REQUIREMENT: Could you set down exactly the lines in the records below between the line holding "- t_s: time" and the line holding "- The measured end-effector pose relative", inclusive?

[Records contained in a dataset]
━━━━━━━━━━━━━━━━━━━━

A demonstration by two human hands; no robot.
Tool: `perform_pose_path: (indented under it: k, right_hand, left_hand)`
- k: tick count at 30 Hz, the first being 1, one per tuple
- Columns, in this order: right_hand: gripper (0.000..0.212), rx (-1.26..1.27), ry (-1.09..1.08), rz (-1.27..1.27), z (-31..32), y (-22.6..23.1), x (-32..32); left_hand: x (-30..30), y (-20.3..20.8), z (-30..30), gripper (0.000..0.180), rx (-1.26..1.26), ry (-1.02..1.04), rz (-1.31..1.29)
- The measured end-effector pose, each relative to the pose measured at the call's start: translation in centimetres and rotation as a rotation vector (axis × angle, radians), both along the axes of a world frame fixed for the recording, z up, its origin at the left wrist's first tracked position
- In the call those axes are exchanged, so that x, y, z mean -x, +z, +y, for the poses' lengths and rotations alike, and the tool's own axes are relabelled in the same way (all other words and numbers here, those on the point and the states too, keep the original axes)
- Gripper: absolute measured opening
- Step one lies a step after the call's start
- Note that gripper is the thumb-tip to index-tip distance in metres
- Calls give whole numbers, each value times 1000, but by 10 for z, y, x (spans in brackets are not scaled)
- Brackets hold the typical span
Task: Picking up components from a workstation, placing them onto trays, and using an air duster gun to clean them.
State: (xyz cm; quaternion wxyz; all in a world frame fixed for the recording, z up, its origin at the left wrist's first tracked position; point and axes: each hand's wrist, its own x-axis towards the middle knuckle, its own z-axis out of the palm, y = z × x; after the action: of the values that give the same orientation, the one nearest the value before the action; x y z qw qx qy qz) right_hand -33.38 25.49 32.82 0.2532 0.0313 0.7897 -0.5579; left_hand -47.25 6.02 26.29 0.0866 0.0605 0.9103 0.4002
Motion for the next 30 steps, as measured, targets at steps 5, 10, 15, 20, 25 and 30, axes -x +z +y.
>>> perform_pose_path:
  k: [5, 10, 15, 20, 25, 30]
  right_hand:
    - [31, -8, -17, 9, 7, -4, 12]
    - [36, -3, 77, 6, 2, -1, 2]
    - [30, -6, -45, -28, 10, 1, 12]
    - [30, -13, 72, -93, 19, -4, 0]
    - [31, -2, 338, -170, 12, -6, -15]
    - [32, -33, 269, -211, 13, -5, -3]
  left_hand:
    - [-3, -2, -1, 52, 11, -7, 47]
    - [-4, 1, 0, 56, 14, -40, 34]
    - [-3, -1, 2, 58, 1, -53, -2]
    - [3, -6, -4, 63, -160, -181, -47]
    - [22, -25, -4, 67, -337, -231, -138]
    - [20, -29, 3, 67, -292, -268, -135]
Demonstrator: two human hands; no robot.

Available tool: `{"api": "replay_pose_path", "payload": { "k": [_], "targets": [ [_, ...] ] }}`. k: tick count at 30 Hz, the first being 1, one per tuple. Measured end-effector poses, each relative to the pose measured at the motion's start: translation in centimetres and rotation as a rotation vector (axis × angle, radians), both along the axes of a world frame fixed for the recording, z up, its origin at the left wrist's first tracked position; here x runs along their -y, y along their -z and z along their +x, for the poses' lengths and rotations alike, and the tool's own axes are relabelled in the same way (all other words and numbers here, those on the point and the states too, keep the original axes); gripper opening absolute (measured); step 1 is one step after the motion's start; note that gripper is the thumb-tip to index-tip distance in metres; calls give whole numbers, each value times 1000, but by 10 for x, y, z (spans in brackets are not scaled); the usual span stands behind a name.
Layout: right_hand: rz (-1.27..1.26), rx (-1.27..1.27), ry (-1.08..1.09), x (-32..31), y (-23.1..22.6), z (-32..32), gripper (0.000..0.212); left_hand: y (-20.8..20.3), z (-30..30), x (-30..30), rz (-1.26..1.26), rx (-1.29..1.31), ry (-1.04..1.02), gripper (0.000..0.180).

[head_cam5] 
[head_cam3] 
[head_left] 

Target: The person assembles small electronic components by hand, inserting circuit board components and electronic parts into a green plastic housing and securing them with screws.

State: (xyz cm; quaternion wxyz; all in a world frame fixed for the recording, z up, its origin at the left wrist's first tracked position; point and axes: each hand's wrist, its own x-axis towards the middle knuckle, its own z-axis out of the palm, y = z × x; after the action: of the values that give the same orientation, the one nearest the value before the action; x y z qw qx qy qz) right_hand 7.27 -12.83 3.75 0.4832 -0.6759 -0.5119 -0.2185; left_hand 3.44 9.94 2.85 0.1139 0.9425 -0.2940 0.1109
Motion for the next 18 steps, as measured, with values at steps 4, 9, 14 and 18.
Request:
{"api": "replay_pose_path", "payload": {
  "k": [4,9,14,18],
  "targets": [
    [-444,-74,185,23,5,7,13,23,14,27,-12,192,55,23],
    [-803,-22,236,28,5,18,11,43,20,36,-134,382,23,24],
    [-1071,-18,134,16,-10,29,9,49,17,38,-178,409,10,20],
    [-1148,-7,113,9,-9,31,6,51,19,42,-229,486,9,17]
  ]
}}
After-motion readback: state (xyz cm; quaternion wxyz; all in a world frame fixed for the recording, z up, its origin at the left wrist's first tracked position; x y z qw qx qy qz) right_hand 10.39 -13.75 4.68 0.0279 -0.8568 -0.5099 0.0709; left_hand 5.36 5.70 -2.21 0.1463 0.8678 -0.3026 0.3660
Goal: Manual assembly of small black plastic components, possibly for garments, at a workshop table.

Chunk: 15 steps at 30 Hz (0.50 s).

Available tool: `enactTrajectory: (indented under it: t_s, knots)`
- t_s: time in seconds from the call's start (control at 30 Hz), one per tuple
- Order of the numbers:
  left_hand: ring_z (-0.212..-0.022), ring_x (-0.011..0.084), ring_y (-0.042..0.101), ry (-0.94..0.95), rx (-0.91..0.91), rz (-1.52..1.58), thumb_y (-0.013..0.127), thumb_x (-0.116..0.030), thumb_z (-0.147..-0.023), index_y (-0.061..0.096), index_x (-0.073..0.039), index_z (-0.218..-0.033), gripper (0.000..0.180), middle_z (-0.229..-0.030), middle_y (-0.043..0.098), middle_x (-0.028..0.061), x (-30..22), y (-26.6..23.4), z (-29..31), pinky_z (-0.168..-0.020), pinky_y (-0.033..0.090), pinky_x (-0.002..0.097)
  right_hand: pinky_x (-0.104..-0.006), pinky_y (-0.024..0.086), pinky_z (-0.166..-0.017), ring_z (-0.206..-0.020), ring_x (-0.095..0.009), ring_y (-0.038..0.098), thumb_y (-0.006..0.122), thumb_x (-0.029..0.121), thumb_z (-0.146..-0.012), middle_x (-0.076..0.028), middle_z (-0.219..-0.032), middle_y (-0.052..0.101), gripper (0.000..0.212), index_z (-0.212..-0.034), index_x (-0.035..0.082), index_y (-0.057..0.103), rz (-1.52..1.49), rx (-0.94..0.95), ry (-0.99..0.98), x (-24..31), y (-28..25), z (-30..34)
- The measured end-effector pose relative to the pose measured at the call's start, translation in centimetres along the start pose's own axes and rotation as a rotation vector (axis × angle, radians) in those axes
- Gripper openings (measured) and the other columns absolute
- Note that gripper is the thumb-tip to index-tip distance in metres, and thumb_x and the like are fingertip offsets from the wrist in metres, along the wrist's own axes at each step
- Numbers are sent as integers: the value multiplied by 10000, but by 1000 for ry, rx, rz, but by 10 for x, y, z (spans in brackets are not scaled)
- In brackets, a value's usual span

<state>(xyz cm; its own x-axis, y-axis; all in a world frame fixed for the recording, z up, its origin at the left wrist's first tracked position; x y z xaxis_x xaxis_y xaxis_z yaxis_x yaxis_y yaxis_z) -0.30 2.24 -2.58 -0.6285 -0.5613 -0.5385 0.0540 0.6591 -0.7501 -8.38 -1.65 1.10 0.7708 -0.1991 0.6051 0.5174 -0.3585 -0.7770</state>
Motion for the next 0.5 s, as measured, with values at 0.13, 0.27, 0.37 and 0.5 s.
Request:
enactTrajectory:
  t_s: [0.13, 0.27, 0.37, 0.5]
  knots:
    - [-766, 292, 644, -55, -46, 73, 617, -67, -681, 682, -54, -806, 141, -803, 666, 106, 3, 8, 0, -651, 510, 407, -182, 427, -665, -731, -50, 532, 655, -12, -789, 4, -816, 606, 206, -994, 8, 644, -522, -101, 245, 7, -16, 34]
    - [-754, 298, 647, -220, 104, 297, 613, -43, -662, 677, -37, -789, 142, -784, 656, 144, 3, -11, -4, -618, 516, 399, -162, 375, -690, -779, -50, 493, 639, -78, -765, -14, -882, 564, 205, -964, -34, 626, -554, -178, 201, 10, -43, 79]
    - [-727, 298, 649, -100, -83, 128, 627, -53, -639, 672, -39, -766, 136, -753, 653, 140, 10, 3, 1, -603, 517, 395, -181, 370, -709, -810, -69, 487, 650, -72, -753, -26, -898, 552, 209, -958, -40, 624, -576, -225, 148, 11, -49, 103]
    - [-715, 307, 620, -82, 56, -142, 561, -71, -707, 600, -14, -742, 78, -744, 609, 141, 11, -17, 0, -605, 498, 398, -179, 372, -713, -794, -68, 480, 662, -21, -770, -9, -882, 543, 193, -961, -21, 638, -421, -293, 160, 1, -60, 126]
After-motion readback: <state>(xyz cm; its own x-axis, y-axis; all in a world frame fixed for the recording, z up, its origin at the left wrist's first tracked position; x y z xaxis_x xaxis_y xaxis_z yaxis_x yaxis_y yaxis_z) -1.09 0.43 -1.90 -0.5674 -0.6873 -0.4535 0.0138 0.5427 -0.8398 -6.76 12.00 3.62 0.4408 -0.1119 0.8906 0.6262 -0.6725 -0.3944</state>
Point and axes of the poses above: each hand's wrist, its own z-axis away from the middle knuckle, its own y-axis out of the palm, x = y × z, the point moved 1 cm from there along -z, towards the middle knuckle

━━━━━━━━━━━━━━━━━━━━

SOLUTION FOR THIS PROBLEM:
- t_s: time in seconds from the call's start (control at 30 Hz), one per tuple
- Order of the numbers:
  left_hand: ring_z (-0.212..-0.022), ring_x (-0.011..0.084), ring_y (-0.042..0.101), ry (-0.94..0.95), rx (-0.91..0.91), rz (-1.52..1.58), thumb_y (-0.013..0.127), thumb_x (-0.116..0.030), thumb_z (-0.147..-0.023), index_y (-0.061..0.096), index_x (-0.073..0.039), index_z (-0.218..-0.033), gripper (0.000..0.180), middle_z (-0.229..-0.030), middle_y (-0.043..0.098), middle_x (-0.028..0.061), x (-30..22), y (-26.6..23.4), z (-29..31), pinky_z (-0.168..-0.020), pinky_y (-0.033..0.090), pinky_x (-0.002..0.097)
  right_hand: pinky_x (-0.104..-0.006), pinky_y (-0.024..0.086), pinky_z (-0.166..-0.017), ring_z (-0.206..-0.020), ring_x (-0.095..0.009), ring_y (-0.038..0.098), thumb_y (-0.006..0.122), thumb_x (-0.029..0.121), thumb_z (-0.146..-0.012), middle_x (-0.076..0.028), middle_z (-0.219..-0.032), middle_y (-0.052..0.101), gripper (0.000..0.212), index_z (-0.212..-0.034), index_x (-0.035..0.082), index_y (-0.057..0.103), rz (-1.52..1.49), rx (-0.94..0.95), ry (-0.99..0.98), x (-24..31), y (-28..25), z (-30..34)
- The measured end-effector pose relative to the pose measured at the call's start, translation in centimetres along the start pose's own axes and rotation as a rotation vector (axis × angle, radians) in those axes

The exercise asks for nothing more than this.